En cuanto a los avances tecnológicos, viéndolos con la curiosidad lógica del que no está adaptado a ellos, pese a la admiración inicial que le provocaban, llegó a la conclusión de que su evolución era contraproducente, porque, salvo excepciones, las ventajas que aportaban en cuanto a perfeccionismo y agilidad iban dirigidas a suplir o disminuir la mano de obra humana, circunstancia que, evidentemente, provocaba una pérdida de empleo en los diversos sectores, que redundaba en beneficio para unos pocos, y el consiguiente perjuicio de la mayor parte de la sociedad, acentuando con ello, entre otras desventajas, las diferencias sociales. Resumiendo, que a su entender todo ello derivaba en un serio deterioro de la convivencia y consecuentemente en un progresivo empeoramiento en la evolución de la comunidad.
Su triste conclusión final era que la gente era mucho más rica y estaba más preparada que la de la época que él había conocido, pero mucho menos feliz, y el camino andado era difícil de desandar.
Un día, a su regreso de la clase particular, percibió en el ambiente que algo malo ocurría. Pronto le pusieron al tanto de lo sucedido: su sobrino había sufrido un infarto en el trabajo y permanecía ingresado en la unidad de cuidados intensivos del hospital en un estado tan delicado que hacía temer seriamente por su vida.

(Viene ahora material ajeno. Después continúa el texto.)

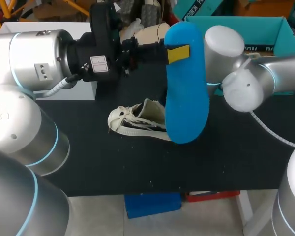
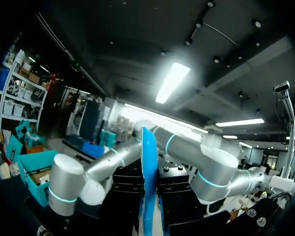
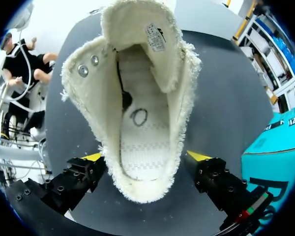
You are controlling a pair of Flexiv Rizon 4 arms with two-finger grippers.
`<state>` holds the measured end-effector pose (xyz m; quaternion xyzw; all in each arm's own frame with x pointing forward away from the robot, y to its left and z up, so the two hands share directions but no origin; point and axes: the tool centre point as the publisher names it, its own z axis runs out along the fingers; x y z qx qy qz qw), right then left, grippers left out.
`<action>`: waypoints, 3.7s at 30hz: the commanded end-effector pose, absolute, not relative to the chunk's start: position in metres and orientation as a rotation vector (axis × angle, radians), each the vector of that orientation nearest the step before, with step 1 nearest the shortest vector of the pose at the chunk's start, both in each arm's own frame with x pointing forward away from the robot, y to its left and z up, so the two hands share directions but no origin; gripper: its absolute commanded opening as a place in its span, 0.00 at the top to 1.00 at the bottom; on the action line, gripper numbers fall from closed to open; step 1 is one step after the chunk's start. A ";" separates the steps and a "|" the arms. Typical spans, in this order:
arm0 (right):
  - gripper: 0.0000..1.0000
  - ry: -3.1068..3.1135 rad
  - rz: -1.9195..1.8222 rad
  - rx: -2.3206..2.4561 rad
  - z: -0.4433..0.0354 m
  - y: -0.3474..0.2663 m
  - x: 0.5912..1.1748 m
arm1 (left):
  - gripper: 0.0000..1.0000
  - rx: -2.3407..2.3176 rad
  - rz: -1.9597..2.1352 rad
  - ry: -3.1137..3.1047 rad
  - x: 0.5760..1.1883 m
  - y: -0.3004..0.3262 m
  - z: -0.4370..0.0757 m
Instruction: Take the shoe out of the shoebox, open the shoe tongue, remove and reinsert the insole, then place the shoe into the shoebox
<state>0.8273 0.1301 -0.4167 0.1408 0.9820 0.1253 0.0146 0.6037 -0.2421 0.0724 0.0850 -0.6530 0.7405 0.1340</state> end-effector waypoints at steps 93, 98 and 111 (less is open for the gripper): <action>0.00 2.582 1.437 0.266 -0.418 0.110 0.825 | 1.00 0.258 2.154 -1.892 0.600 -0.245 0.072; 0.00 2.657 1.255 0.263 -0.402 0.109 0.825 | 1.00 0.258 2.154 -1.892 0.600 -0.245 0.072; 0.00 2.894 0.541 0.287 -0.381 0.129 0.832 | 1.00 0.258 2.154 -1.892 0.600 -0.245 0.072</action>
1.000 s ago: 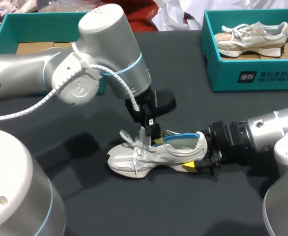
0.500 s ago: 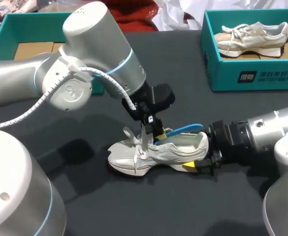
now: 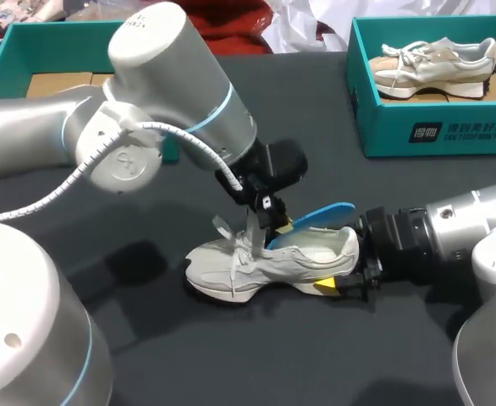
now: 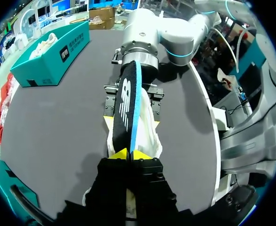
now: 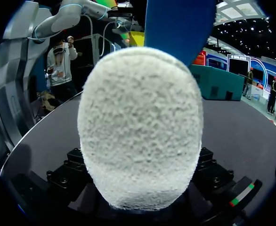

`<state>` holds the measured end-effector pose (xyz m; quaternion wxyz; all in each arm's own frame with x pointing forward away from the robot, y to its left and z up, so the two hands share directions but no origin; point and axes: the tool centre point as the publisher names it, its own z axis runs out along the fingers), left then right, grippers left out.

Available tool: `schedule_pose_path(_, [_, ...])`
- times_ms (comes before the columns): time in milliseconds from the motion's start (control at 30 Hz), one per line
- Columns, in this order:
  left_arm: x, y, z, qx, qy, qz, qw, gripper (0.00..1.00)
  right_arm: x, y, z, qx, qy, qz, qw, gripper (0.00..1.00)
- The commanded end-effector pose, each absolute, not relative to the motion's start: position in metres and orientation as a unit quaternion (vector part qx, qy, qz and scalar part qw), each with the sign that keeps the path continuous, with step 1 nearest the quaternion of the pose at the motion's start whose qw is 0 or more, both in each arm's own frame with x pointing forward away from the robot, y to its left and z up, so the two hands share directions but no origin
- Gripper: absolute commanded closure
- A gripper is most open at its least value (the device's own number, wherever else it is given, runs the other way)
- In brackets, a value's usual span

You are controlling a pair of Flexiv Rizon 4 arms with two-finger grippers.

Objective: Take the shoe out of the shoebox, open the shoe tongue, remove and reinsert the insole, then place the shoe into the shoebox

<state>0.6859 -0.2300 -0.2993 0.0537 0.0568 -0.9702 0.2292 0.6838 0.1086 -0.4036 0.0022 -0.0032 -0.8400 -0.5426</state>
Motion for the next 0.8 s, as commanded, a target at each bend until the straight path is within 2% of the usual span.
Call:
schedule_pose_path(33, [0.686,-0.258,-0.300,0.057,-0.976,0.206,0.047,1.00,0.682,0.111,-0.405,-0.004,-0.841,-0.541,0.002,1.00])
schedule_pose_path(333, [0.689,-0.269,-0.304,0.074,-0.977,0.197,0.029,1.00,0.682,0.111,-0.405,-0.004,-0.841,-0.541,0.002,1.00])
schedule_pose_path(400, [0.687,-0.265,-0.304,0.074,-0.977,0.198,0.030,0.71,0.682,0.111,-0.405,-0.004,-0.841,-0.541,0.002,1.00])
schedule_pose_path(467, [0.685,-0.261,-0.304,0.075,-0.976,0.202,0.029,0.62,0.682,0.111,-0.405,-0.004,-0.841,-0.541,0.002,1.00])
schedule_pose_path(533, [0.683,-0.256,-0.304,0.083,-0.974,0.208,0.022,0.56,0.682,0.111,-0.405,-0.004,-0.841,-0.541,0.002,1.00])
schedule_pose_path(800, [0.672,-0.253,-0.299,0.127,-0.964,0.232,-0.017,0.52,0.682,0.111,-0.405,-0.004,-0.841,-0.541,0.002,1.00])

Las siguientes jornadas fueron la viva estampa de la tristeza. A medida que el tiempo transcurría, el estado del enfermo era cada vez más crítico y ya se preveía la cercanía de un fatal desenlace. La familia no le abandonaba ni un solo instante, temerosos de que el óbito se produjese en cualquier momento, y se turnaban durante las veinticuatro horas del día en la incómoda e impersonal sala de espera del hospital
Pero un buen día, cuando la situación era más desesperada, tanto que parecía irreversible- apareció un pequeño resquicio para el optimismo y es que, como último recurso, se había tomado la decisión de practicarle un transplante de corazón, única alternativa viable para poder salvar su vida, aunque las probabilidades de éxito eran bastante remotas.
Aquella posibilidad rompía nuevamente los esquemas del bueno de Plácido, que de ninguna manera hubiera podido imaginar que tal operación fuese factible.
Con la mayor urgencia, pues cualquier demora pudiera ser fatídica, se llevó a cabo la delicada intervención, que tras unos días de incertidumbre con un postoperatorio ciertamente complicado, derivó en un resultado totalmente satisfactorio.
Aquel dramático acontecimiento tuvo como resultado adicional un cambio radical en la filosofía de Plácido, percatándose de que los avances de la ciencia que él tanto había puesto en entredicho, habían tenido una aportación decisiva para salvar la vida de una persona tan querida y, consecuentemente, los progresos de la tecnología no podía considerarlos tajantemente nocivos. En resumen, había llegado a la conclusión de que era mucho mejor dejar que la bola del mundo siguiese dando vueltas, porque cada época de la vida tiene sus peculiaridades.